▶ Exercise: Give all of the listing again word for word, with images excluded.

[[ Dataset excerpt open ]]

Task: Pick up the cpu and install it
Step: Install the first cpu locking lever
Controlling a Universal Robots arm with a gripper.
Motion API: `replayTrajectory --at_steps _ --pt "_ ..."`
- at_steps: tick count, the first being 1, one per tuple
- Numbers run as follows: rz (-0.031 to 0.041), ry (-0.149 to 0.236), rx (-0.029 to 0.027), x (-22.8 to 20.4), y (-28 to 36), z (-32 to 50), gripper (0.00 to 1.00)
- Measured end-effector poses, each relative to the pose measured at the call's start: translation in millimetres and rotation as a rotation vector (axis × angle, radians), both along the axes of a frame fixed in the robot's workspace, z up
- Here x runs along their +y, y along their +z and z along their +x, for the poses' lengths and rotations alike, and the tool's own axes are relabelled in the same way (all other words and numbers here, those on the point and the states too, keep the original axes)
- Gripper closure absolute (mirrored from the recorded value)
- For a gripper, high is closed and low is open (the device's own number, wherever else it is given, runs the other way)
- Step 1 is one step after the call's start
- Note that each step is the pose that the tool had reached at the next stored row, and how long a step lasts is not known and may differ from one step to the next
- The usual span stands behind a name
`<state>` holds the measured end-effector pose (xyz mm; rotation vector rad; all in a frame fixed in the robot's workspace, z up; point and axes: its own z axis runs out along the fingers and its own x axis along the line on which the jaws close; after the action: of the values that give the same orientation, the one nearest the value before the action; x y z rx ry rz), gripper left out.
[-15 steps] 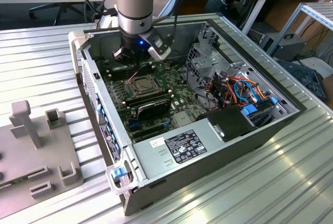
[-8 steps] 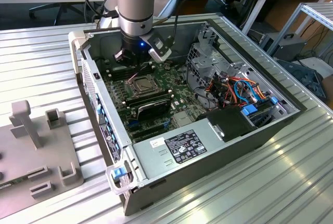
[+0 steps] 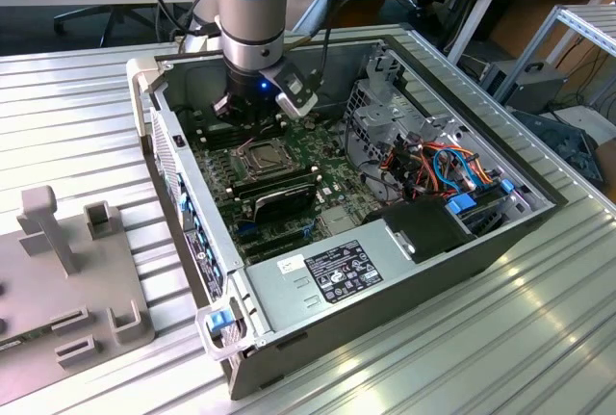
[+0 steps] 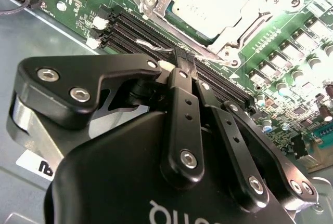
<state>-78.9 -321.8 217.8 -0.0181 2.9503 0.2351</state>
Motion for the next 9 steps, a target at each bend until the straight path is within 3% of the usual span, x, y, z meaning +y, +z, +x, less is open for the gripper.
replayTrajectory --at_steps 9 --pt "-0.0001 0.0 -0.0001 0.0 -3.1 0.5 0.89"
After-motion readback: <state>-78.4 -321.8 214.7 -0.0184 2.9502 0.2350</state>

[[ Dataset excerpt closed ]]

▶ Task solution:
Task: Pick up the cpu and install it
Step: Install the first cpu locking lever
Controlling a Universal Robots arm with a gripper.
Motion API: `replayTrajectory --at_steps _ --pt "_ ..."`
- at_steps: tick count, the first being 1, one per tuple
- Numbers run as follows: rz (-0.031 to 0.041), ry (-0.149 to 0.236), rx (-0.029 to 0.027), x (-22.8 to 20.4), y (-28 to 36), z (-32 to 50), gripper (0.00 to 1.00)
- Measured end-effector poses, each relative to the pose measured at the call's start: translation in millimetres and rotation as a rotation vector (axis × angle, radians), both along the axes of a frame fixed in the robot's workspace, z up
- Here x runs along their +y, y along their +z and z along their +x, for the poses' lengths and rotations alike, and the tool's own axes are relabelled in the same way (all other words and numbers here, those on the point and the states too, keep the original axes)
- Gripper closure absolute (mirrored from the recorded value)
- For a gripper, high is closed and low is open (the device's own number, wherever else it is given, runs the other way)
- Step 1 is one step after the call's start
- Note that each step is the pose that the tool had reached at the next stored row, and how long a step lasts is not known and may differ from one step to the next
- The usual span stands behind a name
`<state>` holds the measured end-effector pose (xyz mm; rotation vector rad; all in a frame fixed in the robot's workspace, z up; point and axes: its own z axis runs out along the fingers and its own x axis along the line on which the jaws close; after the action: of the values that give the same orientation, the one nearest the value before the action; x y z rx ry rz), gripper left out.
[-15 steps] 
[-8 steps] 
[+0 steps] 
[+0 steps] 
<state>-78.9 -321.8 217.8 -0.0181 2.9503 0.2351</state>
Motion for the next 9 steps, a target at each bend until the straight path is within 3% of the usual span, x, y, z meaning +y, +z, +x, less is open for the gripper.
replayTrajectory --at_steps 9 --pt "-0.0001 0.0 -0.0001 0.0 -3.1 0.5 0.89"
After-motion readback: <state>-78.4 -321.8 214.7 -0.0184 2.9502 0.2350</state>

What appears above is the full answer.